Entries taken from a collection:
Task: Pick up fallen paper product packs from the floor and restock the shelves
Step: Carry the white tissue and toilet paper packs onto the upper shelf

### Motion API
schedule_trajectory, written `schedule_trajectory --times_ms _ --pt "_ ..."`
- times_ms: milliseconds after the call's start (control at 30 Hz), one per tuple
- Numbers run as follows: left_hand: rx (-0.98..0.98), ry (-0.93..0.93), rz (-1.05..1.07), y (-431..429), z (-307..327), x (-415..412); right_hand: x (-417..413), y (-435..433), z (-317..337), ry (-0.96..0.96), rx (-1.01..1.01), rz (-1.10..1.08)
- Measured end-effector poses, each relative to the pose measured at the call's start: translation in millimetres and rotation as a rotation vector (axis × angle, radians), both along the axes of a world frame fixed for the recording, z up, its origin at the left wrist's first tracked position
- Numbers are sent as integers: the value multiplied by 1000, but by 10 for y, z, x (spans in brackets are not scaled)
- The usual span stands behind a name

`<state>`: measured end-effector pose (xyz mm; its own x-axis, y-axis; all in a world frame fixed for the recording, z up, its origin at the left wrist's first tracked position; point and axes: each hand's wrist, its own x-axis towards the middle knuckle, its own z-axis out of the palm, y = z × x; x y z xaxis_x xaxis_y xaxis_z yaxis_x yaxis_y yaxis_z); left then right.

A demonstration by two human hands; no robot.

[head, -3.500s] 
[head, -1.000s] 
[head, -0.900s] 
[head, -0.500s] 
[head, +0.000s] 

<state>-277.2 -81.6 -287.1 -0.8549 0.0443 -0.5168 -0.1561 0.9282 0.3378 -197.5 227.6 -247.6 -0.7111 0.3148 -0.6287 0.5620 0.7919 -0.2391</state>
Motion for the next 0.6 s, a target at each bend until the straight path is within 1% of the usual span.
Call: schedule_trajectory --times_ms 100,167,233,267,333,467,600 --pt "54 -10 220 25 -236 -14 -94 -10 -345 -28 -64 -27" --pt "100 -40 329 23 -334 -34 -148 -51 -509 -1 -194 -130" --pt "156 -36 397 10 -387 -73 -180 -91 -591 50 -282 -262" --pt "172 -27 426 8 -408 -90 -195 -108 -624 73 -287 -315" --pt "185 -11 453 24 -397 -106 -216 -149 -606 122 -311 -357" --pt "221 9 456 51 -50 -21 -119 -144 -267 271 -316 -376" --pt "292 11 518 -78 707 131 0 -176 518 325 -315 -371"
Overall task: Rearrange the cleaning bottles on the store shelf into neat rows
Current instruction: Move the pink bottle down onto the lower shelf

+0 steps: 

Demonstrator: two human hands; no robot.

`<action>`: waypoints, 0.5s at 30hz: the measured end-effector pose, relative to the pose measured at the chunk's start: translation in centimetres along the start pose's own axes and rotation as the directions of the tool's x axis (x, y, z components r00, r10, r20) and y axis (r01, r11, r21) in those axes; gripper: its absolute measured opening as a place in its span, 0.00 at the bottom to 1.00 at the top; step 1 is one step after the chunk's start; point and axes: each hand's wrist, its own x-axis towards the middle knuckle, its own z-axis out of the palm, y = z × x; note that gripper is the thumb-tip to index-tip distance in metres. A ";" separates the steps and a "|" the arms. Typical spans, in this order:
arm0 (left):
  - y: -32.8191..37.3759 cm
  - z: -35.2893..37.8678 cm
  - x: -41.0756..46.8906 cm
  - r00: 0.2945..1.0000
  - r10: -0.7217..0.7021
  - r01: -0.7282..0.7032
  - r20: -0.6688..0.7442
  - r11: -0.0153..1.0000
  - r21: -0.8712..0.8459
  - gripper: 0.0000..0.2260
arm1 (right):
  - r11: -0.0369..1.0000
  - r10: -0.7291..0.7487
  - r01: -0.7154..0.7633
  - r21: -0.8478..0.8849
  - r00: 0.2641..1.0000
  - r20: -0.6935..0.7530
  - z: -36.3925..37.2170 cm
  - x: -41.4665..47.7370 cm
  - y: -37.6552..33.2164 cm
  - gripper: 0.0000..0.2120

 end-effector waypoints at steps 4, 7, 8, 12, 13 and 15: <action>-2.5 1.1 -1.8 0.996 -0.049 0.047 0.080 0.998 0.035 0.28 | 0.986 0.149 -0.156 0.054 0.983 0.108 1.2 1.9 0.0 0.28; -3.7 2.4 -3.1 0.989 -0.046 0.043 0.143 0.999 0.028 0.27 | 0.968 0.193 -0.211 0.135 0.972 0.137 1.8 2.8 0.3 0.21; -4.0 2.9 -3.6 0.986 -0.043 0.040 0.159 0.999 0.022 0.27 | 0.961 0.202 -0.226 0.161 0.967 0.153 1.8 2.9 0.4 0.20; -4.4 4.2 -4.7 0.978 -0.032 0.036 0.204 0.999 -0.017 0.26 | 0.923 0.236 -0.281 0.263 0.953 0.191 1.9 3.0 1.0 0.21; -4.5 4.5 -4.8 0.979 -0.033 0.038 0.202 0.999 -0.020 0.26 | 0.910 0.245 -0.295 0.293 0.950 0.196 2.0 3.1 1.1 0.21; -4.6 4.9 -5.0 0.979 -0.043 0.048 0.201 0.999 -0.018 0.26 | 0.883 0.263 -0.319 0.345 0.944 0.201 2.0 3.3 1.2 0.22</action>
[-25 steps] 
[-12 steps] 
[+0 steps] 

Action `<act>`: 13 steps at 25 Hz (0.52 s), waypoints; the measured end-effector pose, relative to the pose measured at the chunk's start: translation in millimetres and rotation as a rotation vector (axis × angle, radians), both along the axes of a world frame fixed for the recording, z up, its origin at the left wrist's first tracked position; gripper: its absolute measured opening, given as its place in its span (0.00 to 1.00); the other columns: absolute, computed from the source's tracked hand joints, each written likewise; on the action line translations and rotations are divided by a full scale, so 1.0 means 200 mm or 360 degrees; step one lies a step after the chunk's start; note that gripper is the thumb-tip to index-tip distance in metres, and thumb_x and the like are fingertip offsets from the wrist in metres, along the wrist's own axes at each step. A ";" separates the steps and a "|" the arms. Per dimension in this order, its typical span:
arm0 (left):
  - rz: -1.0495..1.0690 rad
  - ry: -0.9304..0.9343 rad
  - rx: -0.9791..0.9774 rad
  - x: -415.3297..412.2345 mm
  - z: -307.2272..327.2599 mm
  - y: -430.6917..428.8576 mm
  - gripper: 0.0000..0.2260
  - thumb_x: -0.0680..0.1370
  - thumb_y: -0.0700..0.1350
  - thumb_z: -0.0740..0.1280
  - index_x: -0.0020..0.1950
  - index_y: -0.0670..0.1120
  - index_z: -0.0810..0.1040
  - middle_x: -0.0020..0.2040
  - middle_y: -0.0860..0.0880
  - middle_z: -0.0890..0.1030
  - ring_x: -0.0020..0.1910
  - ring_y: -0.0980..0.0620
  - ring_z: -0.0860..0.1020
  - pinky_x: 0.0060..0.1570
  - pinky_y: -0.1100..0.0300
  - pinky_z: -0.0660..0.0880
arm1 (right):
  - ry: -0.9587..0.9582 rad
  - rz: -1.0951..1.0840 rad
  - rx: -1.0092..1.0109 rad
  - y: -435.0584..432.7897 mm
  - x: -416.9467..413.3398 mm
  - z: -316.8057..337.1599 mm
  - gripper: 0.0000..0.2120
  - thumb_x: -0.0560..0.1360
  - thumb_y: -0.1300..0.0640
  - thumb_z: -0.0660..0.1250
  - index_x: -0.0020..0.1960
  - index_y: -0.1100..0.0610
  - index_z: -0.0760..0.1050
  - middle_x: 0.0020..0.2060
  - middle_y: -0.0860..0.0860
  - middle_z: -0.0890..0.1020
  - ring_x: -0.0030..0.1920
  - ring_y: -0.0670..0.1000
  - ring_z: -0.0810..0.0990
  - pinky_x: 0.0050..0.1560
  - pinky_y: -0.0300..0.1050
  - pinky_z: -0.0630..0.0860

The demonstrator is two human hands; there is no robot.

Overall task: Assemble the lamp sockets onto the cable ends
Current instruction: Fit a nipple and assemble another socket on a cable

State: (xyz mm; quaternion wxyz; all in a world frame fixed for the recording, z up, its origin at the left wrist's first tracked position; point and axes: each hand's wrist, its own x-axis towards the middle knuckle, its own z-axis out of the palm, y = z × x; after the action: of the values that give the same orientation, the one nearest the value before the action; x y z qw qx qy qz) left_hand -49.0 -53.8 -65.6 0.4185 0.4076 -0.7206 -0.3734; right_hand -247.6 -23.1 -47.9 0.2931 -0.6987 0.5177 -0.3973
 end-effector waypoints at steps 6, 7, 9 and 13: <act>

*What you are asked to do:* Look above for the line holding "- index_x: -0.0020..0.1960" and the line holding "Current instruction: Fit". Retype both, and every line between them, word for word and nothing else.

*Result of this exercise:*
  - index_x: -0.0020..0.1960
  - index_y: -0.1100..0.0610
  - index_z: -0.0760..0.1050
  - middle_x: 0.0020..0.2060
  - middle_y: -0.0860..0.0860
  - middle_z: -0.0890..0.1020
  - ring_x: -0.0030..0.1920
  - ring_y: -0.0670..0.1000
  - ring_z: -0.0810..0.0990
  - pinky_x: 0.0050..0.1560
  - pinky_y: -0.0300..0.1050
  - pinky_z: -0.0630..0.0860

The demonstrator is two human hands; there is no robot.

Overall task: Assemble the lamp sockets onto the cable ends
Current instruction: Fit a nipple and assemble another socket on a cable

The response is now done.